La prétention qu’a le terrorisme d’agir au nom des pauvres est une grosse imposture. Encore plus flagrante que celle qui prétend que le désœuvrement et la pauvreté sont le parfait terreau du terrorisme. Dans les années soixante-dix, le terrorisme avait atteint son apogée en Europe alors que les pays occidentaux étaient en pleine expansion économique et sociale. Les Brigades Rouges en Italie, l’Action Directe en France, Les Cellules Communistes Combattantes en Belgique, Bader-Meinhof en Allemagne Fédérale, l’IRA en Grande-Bretagne, l’Organisation 17 Novembre en Grèce, n’étaient pas issues, des quartiers périphériques et désœuvrées des capitales européennes. Les actes ignobles perpétrés à Casablanca ne peuvent être liés uniquement aux bidonvilles et à l’insalubrité de l’habitat. De Sidi Moumen, l’on s’est retrouvé devant une carte beaucoup plus étanche de la nébuleuse intégriste. Sur le plan national comme sur le plan international, la connexion des intégristes s’est révélée plus compliquée que selon les premières impressions après le choc du 16 mai. L’apparition du Français aux multiples prénoms résumés en Lhaj et le rôle qu’il jouait en tant que manipulateur principal en dit long sur la profondeur du problème. D’autant plus que les gardiens de nuit et marchands ambulants kamikazes ne pouvaient exécuter leurs crimes de leur propre chef, ignorants et bornés comme ils étaient. Dans le milieu terroriste, livrés à eux-mêmes, ils seraient aussi déplacés que des renards dans un aquarium. L’enquête a révélé que les tentacules de la pieuvre intégriste au Maroc ont atteint toutes les villes.

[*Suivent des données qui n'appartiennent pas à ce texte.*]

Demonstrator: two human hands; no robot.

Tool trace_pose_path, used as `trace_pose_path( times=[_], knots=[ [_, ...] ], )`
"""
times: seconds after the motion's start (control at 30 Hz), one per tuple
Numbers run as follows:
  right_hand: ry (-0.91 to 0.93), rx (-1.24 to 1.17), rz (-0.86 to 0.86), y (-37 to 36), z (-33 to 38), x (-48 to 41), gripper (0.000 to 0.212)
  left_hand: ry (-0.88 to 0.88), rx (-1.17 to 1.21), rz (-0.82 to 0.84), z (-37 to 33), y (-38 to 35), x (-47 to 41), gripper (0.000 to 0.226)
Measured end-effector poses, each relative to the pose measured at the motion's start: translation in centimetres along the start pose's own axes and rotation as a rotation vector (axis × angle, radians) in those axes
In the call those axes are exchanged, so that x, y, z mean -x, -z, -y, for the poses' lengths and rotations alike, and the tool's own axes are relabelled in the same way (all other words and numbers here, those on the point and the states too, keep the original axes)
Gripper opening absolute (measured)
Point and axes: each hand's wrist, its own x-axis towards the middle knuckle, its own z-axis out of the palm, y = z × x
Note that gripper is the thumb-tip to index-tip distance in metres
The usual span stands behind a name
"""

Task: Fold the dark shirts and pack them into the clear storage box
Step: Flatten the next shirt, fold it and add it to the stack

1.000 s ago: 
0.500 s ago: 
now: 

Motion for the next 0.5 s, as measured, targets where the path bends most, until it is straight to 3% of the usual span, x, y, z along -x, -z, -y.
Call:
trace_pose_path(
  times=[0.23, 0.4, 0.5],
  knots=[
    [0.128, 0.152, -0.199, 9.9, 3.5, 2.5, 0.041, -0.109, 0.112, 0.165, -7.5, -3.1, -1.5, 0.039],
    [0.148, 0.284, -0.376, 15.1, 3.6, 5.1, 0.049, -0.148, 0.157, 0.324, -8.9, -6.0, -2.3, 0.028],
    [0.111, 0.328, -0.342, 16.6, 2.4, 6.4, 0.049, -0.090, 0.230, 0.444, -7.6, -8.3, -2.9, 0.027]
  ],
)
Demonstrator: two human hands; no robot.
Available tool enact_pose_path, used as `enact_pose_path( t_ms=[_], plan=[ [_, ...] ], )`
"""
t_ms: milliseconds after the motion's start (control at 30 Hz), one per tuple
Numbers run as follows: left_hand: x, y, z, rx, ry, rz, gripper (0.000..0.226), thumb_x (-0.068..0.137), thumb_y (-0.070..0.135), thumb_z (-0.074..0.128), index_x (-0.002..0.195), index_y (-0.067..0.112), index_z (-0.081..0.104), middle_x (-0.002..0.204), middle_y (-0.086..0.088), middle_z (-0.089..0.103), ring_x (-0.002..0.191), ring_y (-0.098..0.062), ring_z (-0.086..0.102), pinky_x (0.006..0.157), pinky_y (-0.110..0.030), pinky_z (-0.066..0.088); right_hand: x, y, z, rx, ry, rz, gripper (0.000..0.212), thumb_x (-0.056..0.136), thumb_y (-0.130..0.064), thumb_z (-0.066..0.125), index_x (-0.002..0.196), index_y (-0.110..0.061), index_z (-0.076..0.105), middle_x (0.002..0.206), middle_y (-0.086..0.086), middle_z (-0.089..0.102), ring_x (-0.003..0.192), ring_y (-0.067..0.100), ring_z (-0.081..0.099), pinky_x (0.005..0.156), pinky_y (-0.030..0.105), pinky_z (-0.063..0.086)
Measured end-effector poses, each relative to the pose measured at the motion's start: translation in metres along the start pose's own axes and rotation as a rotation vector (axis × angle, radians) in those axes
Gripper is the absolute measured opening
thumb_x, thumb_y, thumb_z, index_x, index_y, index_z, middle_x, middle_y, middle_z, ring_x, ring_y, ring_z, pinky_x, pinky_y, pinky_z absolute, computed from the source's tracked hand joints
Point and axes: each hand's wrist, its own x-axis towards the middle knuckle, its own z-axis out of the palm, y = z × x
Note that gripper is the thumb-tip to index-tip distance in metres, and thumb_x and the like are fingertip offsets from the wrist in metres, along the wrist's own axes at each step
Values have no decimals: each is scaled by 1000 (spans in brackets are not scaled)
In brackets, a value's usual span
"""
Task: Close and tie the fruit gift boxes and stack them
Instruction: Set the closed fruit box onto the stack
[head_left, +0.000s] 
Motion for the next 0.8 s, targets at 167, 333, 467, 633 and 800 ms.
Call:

L’implication ne s’est pas limitée à des désœuvrés, lassés de vivre. Il est formellement établi maintenant que la nébuleuse englobe des représentants de partis politiques, des intellectuels, des Imams prêcheurs et des cadres auréolés de diplômes universitaires. Aux côtés de la capitale économique, d’autres grandes villes marocaines se sont avérées infestées d’intégristes, à commencer par Fès qui constitue un fief des plus dangereux dans ce sens. Ils sont à Tanger, Oujda et même à Beni Mellal.
Les lois sont encore très impuissantes contre ces accès de rage. Ces gens-là sont persuadés que l’esprit saint qui les pénètre est au-dessus des lois, que leur enthousiasme est la seule loi qu’ils doivent entendre. Que répondre à un homme qui vous dit qu’il aime mieux obéir à Dieu qu’aux hommes, et qui, en conséquence, est sûr de mériter le ciel en vous égorgeant ?
Ce sont d’ordinaire les fripons qui conduisent les fanatiques, et qui mettent le poignard entre leurs mains ; ils ressemblent à ce Vieux de la Montagne qui faisait, dit-on, goûter les joies du paradis à des imbéciles, et qui leur promettait une éternité de ces plaisirs dont il leur avait donné un avant-goût, à condition qu’ils iraient assassiner tous ceux qu’il leur nommerait. Quand on peint une chose intérieure, on peint une chose enfoncée. Or l’enfoncement, quelque éclairé qu’il puisse être, ne peut jamais offrir l’uniforme et vive clarté d’une surface.